Southeast Asia Freedom of Expression Network (SAFEnet) mencatat sepanjang Januari-Oktober 2023, setidaknya ada 89 kasus kriminalisasi dengan menggunakan pasal-pasal bermasalah UU ITE.
Jumlah ini diprediksi akan terus meningkat menjelang momentum politik Pemilu 2024.
“Yang diharapkan masyarakat sipil dari revisi kedua ini adalah perbaikan yang substansial terhadap pasal-pasal bermasalah yang selama ini sering disalahgunakan, sehingga revisi yang dilakukan harus total dan memastikan hasilnya dapat memberikan rasa keadilan bagi masyarakat,” kata Kepala Divisi Kebebasan Berekspresi SAFEnet, Nenden Sekar Arum.
Selain masih bercokolnya pasal-pasal pidana yang kerap digunakan untuk mengkriminalisasi masyarakat yang kritis, Aliansi Jurnalis Independen (AJI) menilai revisi kedua UU ITE ini memberikan kewenangan besar kepada pemerintah untuk memutus akses terhadap informasi.
Kewenangan ini muncul melalui penambahan kewenangan pemutusan akses dan memerintahkan penyelenggara sistem elektronik untuk memutus akses yang dianggap melanggar hukum, bermuatan pornografi, perjudian, dan lainnya.
Pemerintah juga berwenang memoderasi konten yang dianggap berbahaya bagi keselamatan nyawa atau kesehatan individu/masyarakat.
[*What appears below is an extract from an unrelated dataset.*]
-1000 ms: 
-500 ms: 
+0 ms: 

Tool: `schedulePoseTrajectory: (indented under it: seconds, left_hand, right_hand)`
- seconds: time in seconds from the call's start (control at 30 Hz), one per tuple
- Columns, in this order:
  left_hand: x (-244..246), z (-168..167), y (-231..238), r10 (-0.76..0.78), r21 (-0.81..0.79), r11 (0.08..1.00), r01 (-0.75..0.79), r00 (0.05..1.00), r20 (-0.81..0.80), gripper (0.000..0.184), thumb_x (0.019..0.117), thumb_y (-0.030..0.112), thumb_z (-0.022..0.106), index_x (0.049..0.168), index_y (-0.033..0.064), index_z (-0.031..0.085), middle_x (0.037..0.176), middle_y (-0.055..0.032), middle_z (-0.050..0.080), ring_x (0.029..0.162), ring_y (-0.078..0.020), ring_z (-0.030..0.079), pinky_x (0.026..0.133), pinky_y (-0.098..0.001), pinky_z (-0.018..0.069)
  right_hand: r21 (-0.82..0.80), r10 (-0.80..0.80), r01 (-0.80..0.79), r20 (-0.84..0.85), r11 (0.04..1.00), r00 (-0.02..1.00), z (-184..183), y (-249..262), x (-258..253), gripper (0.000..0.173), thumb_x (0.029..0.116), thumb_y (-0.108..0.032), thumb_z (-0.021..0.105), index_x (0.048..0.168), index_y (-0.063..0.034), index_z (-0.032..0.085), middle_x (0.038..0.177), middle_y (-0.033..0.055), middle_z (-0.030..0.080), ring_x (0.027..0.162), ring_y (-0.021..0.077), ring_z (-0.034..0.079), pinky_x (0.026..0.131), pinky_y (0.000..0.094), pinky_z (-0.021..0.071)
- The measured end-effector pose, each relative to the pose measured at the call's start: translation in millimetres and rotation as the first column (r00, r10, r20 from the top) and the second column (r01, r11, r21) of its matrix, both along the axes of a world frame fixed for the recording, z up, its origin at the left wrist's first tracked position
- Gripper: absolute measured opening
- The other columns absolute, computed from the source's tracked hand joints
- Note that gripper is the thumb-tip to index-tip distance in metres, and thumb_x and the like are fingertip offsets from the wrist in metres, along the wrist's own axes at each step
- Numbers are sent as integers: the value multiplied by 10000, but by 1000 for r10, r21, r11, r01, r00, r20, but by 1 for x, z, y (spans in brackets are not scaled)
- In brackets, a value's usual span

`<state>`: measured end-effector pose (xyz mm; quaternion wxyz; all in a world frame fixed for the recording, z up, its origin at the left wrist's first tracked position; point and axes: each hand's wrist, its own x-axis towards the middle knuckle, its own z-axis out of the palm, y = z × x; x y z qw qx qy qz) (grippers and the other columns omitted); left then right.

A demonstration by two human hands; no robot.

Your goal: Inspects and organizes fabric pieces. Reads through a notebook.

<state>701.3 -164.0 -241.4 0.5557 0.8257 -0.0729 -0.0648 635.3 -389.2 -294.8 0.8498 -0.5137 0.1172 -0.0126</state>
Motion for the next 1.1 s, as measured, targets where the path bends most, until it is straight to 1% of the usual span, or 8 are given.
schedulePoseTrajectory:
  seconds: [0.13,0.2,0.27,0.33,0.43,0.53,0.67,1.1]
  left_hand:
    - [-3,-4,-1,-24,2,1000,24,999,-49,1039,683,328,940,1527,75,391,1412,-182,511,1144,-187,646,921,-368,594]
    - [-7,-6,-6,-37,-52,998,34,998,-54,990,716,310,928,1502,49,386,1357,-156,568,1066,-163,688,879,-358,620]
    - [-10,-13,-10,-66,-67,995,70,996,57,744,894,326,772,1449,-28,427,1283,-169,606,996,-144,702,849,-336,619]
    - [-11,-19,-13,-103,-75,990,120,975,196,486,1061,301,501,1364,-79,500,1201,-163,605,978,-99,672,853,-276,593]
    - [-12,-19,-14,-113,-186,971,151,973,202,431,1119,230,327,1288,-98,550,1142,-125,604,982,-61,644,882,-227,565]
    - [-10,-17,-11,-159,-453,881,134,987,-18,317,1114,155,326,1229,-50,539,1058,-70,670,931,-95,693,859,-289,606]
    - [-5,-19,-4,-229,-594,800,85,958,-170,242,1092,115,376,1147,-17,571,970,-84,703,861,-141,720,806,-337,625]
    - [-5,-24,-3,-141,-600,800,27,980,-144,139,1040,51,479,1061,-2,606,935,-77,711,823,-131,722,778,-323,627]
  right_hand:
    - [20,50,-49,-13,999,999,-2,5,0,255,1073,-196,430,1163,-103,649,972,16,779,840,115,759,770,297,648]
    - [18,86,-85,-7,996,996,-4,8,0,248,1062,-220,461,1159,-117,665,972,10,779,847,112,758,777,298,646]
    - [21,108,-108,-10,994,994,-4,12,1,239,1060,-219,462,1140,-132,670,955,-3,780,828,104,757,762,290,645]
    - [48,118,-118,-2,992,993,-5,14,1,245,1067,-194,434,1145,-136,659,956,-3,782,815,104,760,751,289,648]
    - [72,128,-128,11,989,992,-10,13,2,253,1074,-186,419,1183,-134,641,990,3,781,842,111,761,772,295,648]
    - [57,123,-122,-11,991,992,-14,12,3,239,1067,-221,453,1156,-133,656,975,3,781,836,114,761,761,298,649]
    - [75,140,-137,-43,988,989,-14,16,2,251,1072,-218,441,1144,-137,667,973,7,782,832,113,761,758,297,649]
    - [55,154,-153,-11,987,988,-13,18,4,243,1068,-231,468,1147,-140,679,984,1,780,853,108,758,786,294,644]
Ketentuan-ketentuan ini muncul dalam Pasal 40 ayat 2B, 2C, dan 2D.
Dengan ketentuan ini, negara bisa dengan mudah memutus akses terhadap informasi yang dianggap berbahaya.
Ini diperkuat pemberian kewenangan Penyidik Pegawai Negeri Sipil (PPNS) memutus sementara akun media sosial, rekening, uang elektronik, dan aset digital dalam Pasal 43 ayat 5 huruf L.
Pemerintah tidak belajar dari kasus pemutusan akses internet di Papua pada 2019 yang akhirnya dinyatakan melanggar hukum oleh Mahkamah Agung.
Jika disahkan, revisi kedua UU ITE ini justru akan menjadi landasan hukum bagi kesewenang-wenangan negara alih-alih melindungi hak asasi manusia.